Advertisement
If you have a new account but are having problems posting or verifying your account, please email us on hello@boards.ie for help. Thanks :)
Hello all! Please ensure that you are posting a new thread or question in the appropriate forum. The Feedback forum is overwhelmed with questions that are having to be moved elsewhere. If you need help to verify your account contact hello@boards.ie

What Happened To Bottles?

Options
2»

Comments

  • Registered Users Posts: 14,979 ✭✭✭✭loyatemu


    for the end user as well - cans are easier to store and when you've drunk them you can feck them in the recycling bin. Bottles have to be dragged off to the bottle bank.



  • Registered Users Posts: 2,142 ✭✭✭Hodors Appletart


    yeah I wish more of the German lager producers would get on board with tins tbh



  • Registered Users Posts: 69,006 ✭✭✭✭L1011


    Germany has very solid takeback and reuse (as opposed to recycle - on the face of it hugely beneficial environmentally although there are more transport costs involved) so I'd doubt there'll be any change there. The export market is just a small portion of the total sales.

    Diageo and C&C are both equipped for takeback/reuse of pint bottles but rarely sell these at retail to begin with, let alone have a retail method of return. I've sent some very heavily used, scuffed white along the haunches, bottles of Macardles to recycling after I've had them at home.

    If Rye River did local takeback and reuse they'd get plenty back based on how quickly they sell out of bottles of the main range in my local Centra - but I don't think you'd invest in that for a few local towns!



  • Registered Users Posts: 10,349 ✭✭✭✭Marcusm


    Does anyone in the pub trade even do take back/reuse in Ireland anymore? When I was a teenager I worked in pubs and can remember sorting the bottles back into crates separating the Stag and Ritz ones as they had tinfoil in them. Speaking with Germans I see that it’s usual for a family to take crates home and bring back the empties swapping over. I much prefer a canned beer but I really don’t get why the in-trade is not pushed more in the reuse element.



  • Registered Users Posts: 69,006 ✭✭✭✭L1011


    I know Diageo do for pint bottles, I'm fairly sure C&C do for pint bottles also. I'd have to defer to someone actually working in the pub trade for others.

    Coke definitely used to, C&C/Cooney for their small bottles also.



  • Advertisement
  • Registered Users Posts: 7,531 ✭✭✭Gusser09


    330ml cans are excellent.

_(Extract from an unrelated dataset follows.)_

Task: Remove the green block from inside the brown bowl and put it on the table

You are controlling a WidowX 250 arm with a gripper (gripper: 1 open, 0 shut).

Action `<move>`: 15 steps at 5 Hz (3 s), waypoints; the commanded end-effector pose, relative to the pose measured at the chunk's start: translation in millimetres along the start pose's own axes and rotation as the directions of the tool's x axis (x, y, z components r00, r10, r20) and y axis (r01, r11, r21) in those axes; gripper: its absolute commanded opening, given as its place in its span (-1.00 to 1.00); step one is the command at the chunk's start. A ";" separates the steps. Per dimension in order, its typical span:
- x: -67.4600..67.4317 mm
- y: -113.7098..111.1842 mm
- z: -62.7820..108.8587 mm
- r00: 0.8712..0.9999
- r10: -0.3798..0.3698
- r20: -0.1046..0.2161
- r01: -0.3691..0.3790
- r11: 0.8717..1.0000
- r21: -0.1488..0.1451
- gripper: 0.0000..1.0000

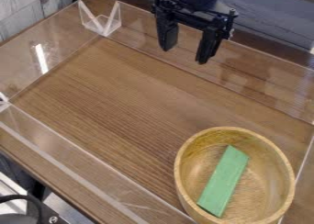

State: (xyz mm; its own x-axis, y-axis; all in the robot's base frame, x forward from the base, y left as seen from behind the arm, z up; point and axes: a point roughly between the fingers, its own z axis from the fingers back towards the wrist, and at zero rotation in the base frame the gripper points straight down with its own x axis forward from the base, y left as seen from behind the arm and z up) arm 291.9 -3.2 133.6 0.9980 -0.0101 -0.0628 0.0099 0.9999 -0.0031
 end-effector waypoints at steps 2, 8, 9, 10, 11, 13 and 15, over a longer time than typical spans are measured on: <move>-19.6 -20.7 -6.0 1.000 -0.011 -0.012 0.011 1.000 -0.001 1.00; -68.0 -81.6 -8.4 0.998 -0.062 -0.004 0.062 0.998 -0.010 1.00; -76.7 -100.8 -13.0 0.997 -0.077 0.011 0.077 0.997 -0.015 1.00; -83.5 -116.7 -22.9 0.997 -0.079 0.026 0.079 0.997 -0.022 1.00; -86.3 -124.3 -32.6 0.996 -0.085 0.038 0.086 0.996 -0.029 1.00; -89.2 -130.4 -43.7 0.994 -0.098 0.049 0.100 0.994 -0.040 1.00; -88.7 -133.1 -53.2 0.993 -0.102 0.056 0.105 0.993 -0.050 1.00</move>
State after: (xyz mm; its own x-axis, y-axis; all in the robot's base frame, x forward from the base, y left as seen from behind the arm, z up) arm 196.1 -131.9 80.1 0.9942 -0.1025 -0.0338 0.1009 0.9938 -0.0472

I much prefer them to 330ml bottles. No bottle banks to be visited. I wish heineken amd some of the better breweries would start doing them.



  • Registered Users Posts: 9,267 ✭✭✭squonk


    Yeah I think they’rea good alternative to the 330ml A airtight. It’s just replacing one medium with another. I can’t see the mainstream guys doing that though. I think a lot of people just like holding a bottle and, also, bottles feel substantial whereas a can seems dinky. I think they’d open themselves up to a lot of flak and it might not be popular. I think this might be one area where the craft folks are kind of leaping ahead of the a population as a whole. Most don’t seem to have an issue with cans.

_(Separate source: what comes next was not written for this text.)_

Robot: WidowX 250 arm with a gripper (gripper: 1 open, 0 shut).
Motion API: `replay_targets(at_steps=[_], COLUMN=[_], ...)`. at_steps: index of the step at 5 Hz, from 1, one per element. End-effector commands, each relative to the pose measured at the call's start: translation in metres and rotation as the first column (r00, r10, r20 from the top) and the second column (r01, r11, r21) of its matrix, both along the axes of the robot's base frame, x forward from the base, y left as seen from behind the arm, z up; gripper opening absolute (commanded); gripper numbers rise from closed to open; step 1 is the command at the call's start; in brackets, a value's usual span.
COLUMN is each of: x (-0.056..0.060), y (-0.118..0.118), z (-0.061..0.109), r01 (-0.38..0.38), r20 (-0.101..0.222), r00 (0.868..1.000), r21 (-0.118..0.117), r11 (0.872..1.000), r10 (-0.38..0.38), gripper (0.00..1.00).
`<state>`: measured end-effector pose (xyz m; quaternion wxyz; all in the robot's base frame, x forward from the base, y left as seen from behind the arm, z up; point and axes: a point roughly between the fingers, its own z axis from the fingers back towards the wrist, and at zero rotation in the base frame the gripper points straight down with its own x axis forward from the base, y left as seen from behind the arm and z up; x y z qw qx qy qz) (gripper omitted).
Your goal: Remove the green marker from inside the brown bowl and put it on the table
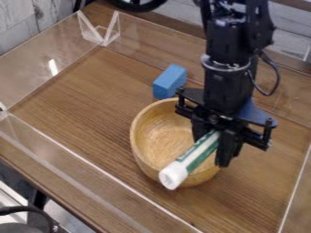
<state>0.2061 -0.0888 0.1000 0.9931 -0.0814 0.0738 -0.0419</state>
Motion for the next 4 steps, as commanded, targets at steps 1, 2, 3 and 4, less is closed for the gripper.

    Incidentally I also see the majors are getting in on the short arse game as well. I had a few bottles of carlsberg over the summer that were 300ml and not the 330ml you’d expect. Some of tge good looking supermarket deals on carlberg too were for those 300ml bottles. .



  • Registered Users Posts: 17,039 ✭✭✭✭the beer revolu


    I don't think 33cl would work for mainstream beers in Ireland.

    I've observed some really odd attitudes towards beer formats - particularly people who will under no circumstances drink draught beer. My local has no bottled beers and I've seen people faced with this order wine rather than draught beer. I suspect people like this would also refuse cans.



  • Registered Users Posts: 5,134 ✭✭✭mikeecho


    15 odd years ago I was in Mooregate, and did a tour of the Duvel brewery, arrived unannounced and the only English speaking tour they had going on that day was a vip type tour for a British vintner's group.

    We (the Irish) were asked why they never get the Duvel bottles or crates back, they were a bit surprised that we didn't have a deposit scheme.


    Anyway, currently having a 5% Heineken 440ml can from up north, tis grand, a lot nicer than the 4.5% Irish stuff.



  • Registered Users Posts: 14,979 ✭✭✭✭loyatemu


    Carlsberg has been 300ml for years, in multipacks at least.


    330ml cans are the norm on the continent, every café and kiosk in France sells 330ml cans of Kronenbourg and Heineken.



  • Advertisement
  • Registered Users Posts: 9,455 ✭✭✭Macy0161


    Not sure about Carslberg, but supermarket bottles of bud must have been 300ml for 10 years plus?